# Task instructions
Show every line below where "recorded" appears.

Items from a dataset
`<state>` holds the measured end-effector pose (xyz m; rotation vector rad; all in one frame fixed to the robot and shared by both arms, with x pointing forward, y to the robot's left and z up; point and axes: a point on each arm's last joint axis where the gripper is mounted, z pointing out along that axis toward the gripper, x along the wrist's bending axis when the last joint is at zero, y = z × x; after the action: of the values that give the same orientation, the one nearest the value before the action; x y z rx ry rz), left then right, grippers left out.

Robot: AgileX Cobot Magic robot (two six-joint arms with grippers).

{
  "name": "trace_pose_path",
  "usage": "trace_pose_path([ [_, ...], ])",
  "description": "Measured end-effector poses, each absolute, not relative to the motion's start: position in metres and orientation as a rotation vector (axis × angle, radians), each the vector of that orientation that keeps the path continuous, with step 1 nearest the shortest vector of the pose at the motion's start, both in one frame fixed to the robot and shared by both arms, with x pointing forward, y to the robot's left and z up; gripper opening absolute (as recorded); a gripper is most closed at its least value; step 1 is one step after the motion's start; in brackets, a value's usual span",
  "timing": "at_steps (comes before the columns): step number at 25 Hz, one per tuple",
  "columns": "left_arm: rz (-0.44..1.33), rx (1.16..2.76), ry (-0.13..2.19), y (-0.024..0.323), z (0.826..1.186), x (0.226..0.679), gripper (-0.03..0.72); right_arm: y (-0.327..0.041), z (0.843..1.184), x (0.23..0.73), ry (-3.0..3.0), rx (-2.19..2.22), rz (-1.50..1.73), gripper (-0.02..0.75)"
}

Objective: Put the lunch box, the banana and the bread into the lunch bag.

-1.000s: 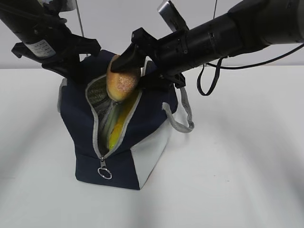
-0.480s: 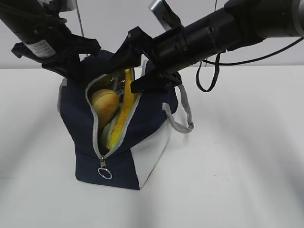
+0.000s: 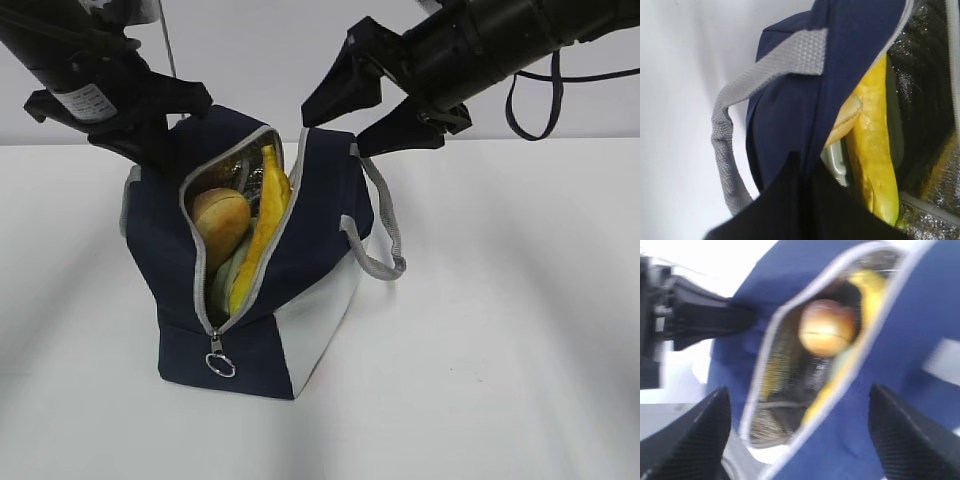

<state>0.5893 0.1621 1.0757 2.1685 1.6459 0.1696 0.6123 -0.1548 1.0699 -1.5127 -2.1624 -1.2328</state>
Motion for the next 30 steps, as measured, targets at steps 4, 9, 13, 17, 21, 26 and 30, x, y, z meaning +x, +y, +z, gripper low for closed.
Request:
trace_pose_path([
  [4, 0.17, 2.168, 1.646, 0.162, 1.076, 0.589, -0.003, -0.159, 1.066, 0.61, -2.216, -1.52, -1.147, 0.596],
  [9, 0.17, 2.168, 1.646, 0.162, 1.076, 0.589, -0.003, -0.16, 1.056, 0.612, -2.212, -1.556, -1.079, 0.573],
  [13, 0.171, 2.167, 1.645, 0.162, 1.076, 0.59, -0.003, -0.159, 1.039, 0.618, -2.18, -1.579, -1.024, 0.572],
  [17, 0.172, 2.166, 1.645, 0.162, 1.076, 0.59, -0.003, -0.155, 1.024, 0.624, -2.112, -1.592, -1.006, 0.571],
  [21, 0.172, 2.166, 1.644, 0.162, 1.076, 0.59, -0.003, -0.154, 1.017, 0.626, -2.086, -1.597, -0.996, 0.519],
  [26, 0.152, 2.151, 1.645, 0.161, 1.076, 0.589, -0.003, -0.154, 1.017, 0.627, -2.083, -1.598, -0.996, 0.223],
  [30, 0.103, 2.113, 1.646, 0.157, 1.077, 0.589, -0.003, -0.154, 1.017, 0.626, -2.078, -1.595, -0.993, 0.026],
])
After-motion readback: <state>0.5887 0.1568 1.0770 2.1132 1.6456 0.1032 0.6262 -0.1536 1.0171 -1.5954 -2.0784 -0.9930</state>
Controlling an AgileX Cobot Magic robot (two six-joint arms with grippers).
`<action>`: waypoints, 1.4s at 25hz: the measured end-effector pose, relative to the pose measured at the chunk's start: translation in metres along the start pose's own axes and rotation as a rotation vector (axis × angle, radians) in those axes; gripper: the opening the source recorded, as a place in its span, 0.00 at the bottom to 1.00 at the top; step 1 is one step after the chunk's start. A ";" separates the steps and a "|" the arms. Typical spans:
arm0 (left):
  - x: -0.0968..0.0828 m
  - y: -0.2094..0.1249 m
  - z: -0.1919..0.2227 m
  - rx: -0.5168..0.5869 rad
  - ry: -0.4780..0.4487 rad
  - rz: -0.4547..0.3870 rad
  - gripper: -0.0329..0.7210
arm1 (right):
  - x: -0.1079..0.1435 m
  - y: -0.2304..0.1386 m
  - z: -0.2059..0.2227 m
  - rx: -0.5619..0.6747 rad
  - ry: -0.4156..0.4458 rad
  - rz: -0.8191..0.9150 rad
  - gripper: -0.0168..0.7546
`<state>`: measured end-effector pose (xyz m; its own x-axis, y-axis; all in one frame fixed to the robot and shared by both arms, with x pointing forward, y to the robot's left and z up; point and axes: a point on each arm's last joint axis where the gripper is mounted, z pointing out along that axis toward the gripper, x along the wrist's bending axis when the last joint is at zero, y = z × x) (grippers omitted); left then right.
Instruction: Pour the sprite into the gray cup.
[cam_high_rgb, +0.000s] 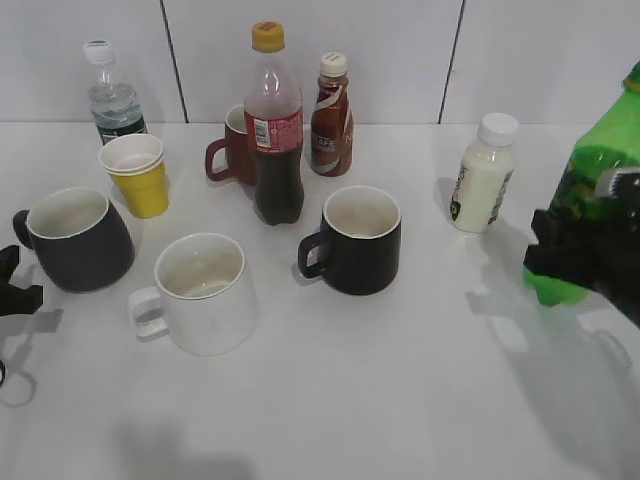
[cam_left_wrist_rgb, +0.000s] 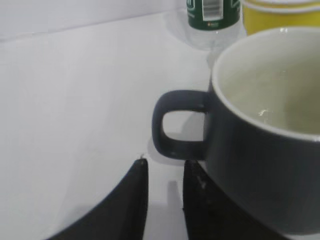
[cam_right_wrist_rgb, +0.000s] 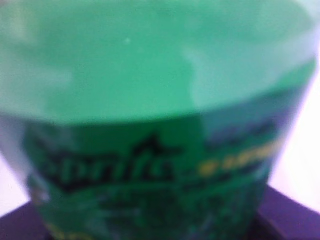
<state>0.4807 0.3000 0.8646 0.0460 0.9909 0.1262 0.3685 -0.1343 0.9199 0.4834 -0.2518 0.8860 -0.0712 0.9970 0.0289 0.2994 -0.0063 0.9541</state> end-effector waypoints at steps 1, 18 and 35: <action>0.001 0.002 -0.001 -0.005 0.007 -0.003 0.31 | 0.000 -0.005 0.001 0.021 -0.002 -0.003 0.56; 0.005 0.034 -0.015 -0.092 0.017 -0.006 0.33 | 0.000 0.001 0.001 -0.038 0.001 0.010 0.80; 0.015 0.102 -0.067 -0.335 0.045 -0.013 0.36 | 0.000 0.089 -0.042 -0.402 0.005 -0.075 0.80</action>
<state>0.4566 0.3006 0.9849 -0.0009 0.9924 0.1233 0.0430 -0.1231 0.9915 0.4696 -0.2552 0.9834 -0.0837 0.9955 -0.0443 -0.1024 0.0356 0.9941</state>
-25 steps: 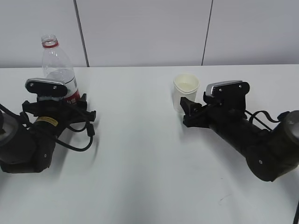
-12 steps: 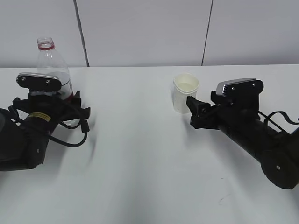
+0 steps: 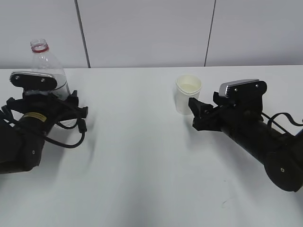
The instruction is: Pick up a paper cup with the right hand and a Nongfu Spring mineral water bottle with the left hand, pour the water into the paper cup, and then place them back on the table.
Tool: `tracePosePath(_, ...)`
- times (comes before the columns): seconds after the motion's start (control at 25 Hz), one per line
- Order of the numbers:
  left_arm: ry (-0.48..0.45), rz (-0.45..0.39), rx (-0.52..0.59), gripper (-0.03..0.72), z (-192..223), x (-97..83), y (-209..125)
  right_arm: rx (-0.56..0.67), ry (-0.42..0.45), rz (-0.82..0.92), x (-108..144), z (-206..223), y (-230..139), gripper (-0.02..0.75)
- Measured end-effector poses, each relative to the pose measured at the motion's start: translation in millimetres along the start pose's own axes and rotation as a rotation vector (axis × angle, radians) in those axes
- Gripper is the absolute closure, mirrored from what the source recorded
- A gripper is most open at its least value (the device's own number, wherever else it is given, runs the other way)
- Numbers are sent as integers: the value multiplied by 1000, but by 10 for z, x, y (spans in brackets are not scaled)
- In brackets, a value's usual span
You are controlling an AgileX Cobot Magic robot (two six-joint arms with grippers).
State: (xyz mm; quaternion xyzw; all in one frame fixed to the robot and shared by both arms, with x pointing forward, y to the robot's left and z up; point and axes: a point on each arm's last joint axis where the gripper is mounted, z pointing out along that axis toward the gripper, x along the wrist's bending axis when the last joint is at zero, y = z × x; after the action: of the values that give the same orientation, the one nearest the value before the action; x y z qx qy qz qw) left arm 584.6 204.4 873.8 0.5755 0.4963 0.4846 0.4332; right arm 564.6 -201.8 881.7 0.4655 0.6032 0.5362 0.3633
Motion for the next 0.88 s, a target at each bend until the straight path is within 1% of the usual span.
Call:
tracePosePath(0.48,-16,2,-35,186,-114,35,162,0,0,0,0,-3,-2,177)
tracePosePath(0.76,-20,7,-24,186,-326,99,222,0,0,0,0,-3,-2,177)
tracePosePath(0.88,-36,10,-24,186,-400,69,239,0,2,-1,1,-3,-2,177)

# Finished exercise
  "description": "Measured end-effector poses, each absolute, not relative to the motion's start: position in metres and orientation as a rotation vector (axis × angle, radians), each the vector of that orientation that keeps the path continuous, with step 1 nearest the shortest vector of the pose at the motion's start, both in one frame fixed to the robot and shared by both arms, with x pointing forward, y to the robot's left and z up; gripper opening absolute (as recorded); a gripper is most closed at its least value; step 1 is one step after the motion's start; in brackets, a value's usual span",
`<action>`: waypoints, 1.4s at 25hz: the measured end-effector pose, relative to the pose measured at the chunk's start: translation in metres along the start pose's own axes and rotation as a rotation vector (axis × angle, radians) in those axes; gripper: the opening the source recorded, as a place in its span, 0.00 at the bottom to 1.00 at the top; step 1 is one step after the chunk's start. A ";" separates the steps and a "|" the arms. Typical spans:
- Gripper is the absolute closure, mirrored from what the source recorded

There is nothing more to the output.